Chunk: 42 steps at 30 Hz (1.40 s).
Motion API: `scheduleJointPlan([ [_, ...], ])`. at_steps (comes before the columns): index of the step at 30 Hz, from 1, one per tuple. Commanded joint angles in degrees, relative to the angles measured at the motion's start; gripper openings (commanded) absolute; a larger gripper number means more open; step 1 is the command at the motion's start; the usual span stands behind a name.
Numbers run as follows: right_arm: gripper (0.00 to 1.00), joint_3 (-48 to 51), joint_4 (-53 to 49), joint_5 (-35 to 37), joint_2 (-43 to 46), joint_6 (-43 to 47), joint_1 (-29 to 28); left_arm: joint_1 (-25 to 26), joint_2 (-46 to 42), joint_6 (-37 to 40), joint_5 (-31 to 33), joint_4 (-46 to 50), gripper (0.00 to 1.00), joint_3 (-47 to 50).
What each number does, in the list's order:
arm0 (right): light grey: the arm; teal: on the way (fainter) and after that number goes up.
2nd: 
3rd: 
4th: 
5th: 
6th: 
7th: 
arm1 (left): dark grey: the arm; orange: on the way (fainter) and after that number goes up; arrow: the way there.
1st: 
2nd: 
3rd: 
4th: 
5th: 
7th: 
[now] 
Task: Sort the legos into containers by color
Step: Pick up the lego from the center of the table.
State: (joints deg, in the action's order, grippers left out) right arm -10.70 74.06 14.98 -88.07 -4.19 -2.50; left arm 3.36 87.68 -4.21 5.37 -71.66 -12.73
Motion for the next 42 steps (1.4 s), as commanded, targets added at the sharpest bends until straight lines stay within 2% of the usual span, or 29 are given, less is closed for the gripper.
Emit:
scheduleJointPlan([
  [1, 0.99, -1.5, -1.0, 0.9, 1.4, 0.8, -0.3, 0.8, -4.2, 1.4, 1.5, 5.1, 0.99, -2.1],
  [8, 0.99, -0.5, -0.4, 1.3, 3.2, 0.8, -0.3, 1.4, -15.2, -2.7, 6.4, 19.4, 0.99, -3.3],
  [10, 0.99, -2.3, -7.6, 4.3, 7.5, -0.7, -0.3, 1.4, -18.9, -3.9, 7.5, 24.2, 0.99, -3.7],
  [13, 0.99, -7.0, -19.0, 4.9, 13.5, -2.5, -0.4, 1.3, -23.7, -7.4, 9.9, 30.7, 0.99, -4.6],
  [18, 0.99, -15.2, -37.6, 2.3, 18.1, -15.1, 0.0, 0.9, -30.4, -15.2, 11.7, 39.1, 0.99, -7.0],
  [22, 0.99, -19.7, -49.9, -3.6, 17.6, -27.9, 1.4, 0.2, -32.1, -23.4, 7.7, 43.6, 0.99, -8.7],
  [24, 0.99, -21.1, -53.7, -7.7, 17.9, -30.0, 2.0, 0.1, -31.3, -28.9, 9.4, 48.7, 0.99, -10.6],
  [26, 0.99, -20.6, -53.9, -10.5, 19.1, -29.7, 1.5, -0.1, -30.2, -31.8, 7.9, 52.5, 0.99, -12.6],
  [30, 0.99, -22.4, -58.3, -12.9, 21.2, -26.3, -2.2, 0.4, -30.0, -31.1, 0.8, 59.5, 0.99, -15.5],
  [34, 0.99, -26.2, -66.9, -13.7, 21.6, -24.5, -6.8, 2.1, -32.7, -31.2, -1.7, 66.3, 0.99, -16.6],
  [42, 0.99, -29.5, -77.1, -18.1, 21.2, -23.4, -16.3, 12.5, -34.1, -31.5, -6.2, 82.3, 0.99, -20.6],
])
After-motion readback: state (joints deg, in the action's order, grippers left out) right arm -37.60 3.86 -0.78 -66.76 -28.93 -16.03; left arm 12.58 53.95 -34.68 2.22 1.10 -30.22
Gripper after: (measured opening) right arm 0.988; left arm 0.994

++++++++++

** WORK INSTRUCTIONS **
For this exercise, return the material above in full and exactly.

** OUTPUT OF THE TASK **
Chunk: 42 steps at 30 Hz (1.40 s).
Motion API: `scheduleJointPlan([ [_, ...], ])`. at_steps (comes before the columns): index of the step at 30 Hz, from 1, one per tuple. Commanded joint angles in degrees, relative to the angles measured at the motion's start; gripper openings (commanded) absolute; a larger gripper number means more open; step 1 is the command at the motion's start; the usual span stands behind a name.
Numbers run as follows: right_arm: gripper (0.00 to 1.00), joint_3 (-48 to 51), joint_4 (-53 to 49), joint_5 (-35 to 37), joint_2 (-43 to 46), joint_6 (-43 to 47), joint_1 (-29 to 28); left_arm: joint_1 (-25 to 26), joint_2 (-46 to 42), joint_6 (-37 to 40), joint_5 (-31 to 33), joint_4 (-46 to 50), gripper (0.00 to 1.00), joint_3 (-47 to 50).
What each number does, in the list's order:
arm0 (right): light grey: the arm; teal: on the way (fainter) and after that number goes up.
2nd: 
3rd: 
4th: 
5th: 
6th: 
7th: 
arm1 (left): dark grey: the arm; orange: on the way (fainter) and after that number goes up; arrow: the way there.
1st: 
2nd: 
3rd: 
4th: 
5th: 
7th: 
[now] 
Task: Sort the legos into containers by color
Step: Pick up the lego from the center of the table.
State: (joints deg, in the action's order, grippers left out) right arm -10.70 74.06 14.98 -88.07 -4.19 -2.50; left arm 3.36 87.68 -4.21 5.37 -71.66 -12.73
Motion for the next 42 steps (1.4 s), as commanded, targets added at the sharpest bends until straight lines stay within 2% of the usual span, or 29 are given, less is closed for the gripper.
Emit:
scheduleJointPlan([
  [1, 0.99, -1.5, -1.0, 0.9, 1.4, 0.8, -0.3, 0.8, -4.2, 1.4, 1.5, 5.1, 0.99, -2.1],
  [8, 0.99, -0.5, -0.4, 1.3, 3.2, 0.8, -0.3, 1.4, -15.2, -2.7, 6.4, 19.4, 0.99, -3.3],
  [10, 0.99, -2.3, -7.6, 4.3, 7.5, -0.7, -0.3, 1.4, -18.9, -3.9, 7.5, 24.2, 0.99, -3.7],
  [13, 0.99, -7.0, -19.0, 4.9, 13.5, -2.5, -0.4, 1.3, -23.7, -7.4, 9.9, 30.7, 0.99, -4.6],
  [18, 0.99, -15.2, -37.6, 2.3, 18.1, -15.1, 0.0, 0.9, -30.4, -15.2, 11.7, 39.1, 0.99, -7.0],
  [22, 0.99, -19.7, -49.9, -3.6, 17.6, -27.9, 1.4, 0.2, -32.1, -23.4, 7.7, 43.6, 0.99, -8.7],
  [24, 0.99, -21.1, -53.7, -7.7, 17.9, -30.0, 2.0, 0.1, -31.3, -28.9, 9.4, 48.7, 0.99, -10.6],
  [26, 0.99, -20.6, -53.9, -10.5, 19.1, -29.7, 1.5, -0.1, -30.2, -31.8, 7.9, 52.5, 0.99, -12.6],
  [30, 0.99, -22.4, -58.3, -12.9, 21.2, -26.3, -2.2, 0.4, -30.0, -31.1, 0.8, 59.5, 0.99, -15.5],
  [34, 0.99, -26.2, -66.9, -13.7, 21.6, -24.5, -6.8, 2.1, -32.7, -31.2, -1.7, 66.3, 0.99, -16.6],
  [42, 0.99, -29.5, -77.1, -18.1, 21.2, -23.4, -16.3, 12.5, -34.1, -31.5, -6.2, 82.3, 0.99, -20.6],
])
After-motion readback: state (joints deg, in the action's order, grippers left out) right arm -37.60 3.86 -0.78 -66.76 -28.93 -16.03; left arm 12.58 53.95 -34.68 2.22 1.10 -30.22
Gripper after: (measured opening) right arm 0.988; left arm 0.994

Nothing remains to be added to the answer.